JRF chief executive Julia Unwin said: “A strong economy and rising employment have masked the growing problem of in-work poverty, as years of below-inflation wage rises have taken their toll on people’s incomes.

“The upcoming minimum wage rise will help, but many low-income working families will still find themselves worse off due to Tax Credit changes. Boosting productivity and creating more jobs which offer progression at work is vital to make work a reliable route out of poverty.”

Robert Joyce, a senior research economist at the IFS, added: “The government has recently emphasised worklessness as a cause of poverty. This makes sense, but tackling low living standards will be difficult without improvements for working families too.”

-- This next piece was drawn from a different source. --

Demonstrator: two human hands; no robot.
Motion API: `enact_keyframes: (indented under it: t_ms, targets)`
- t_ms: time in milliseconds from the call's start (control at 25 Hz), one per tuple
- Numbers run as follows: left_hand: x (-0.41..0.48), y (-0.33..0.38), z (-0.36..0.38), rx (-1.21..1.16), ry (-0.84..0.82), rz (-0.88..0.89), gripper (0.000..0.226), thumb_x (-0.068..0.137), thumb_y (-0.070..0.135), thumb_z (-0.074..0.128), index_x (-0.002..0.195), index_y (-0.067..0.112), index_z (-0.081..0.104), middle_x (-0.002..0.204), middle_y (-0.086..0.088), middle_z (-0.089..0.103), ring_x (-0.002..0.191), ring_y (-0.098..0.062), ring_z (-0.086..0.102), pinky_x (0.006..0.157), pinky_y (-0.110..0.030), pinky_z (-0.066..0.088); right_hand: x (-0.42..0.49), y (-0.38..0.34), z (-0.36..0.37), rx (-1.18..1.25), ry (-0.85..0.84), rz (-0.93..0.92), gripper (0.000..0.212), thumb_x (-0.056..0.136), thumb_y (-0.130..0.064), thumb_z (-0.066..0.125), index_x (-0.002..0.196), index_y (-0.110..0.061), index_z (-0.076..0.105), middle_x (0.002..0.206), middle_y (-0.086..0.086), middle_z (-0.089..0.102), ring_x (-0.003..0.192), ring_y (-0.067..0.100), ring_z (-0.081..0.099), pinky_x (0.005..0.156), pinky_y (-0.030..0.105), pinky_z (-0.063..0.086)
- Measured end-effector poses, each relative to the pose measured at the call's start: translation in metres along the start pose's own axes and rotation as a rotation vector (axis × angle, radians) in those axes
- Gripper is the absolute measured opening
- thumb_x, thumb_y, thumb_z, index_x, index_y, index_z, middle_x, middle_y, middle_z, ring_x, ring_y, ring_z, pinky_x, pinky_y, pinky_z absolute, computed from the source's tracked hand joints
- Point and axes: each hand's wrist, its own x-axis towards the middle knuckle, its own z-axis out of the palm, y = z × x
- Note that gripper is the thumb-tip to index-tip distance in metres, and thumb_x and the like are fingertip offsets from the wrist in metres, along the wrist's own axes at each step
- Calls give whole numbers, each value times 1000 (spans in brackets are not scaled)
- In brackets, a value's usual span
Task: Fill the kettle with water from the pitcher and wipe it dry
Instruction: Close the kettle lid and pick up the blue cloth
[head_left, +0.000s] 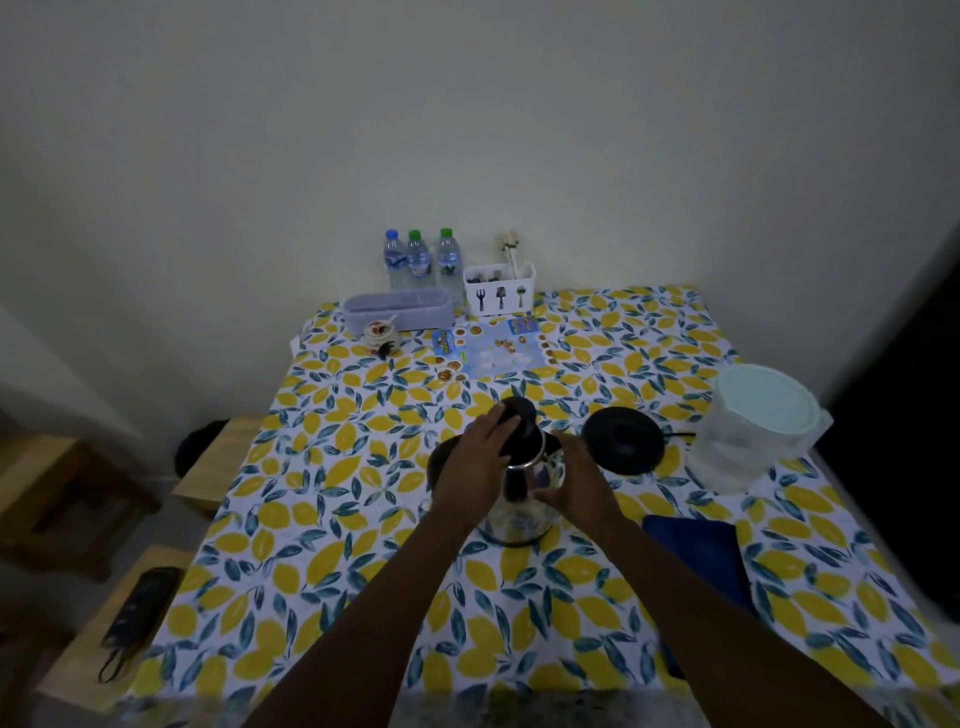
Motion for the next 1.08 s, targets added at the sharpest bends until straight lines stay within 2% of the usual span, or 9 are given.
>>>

In last week’s summer Budget, Chancellor George Osborne announced that working-age benefits, specifically Tax Credits and Local Housing Allowance, would be frozen for the next four years. Support for children via Child Tax Credits and Universal Credit is also to be limited to the first two children.

Elsewhere, the research highlighted that “material deprivation” – a measure of what families say they cannot afford – was much higher among social renters, lone parents and disabled people than owner-occupiers, the self-employed and those with some savings.

Cuts to council tax support and the introduction of the so-called bedroom tax have caused “clear increases” in arrears on council tax and rent, the research found.

While inequality has fallen since 1990, much of this had happened since the recession, the research found. This partly reflects the ‘catch-up’ effect of pensioners: the median pensioner now has a higher income (after housing costs) than the non-median pensioner.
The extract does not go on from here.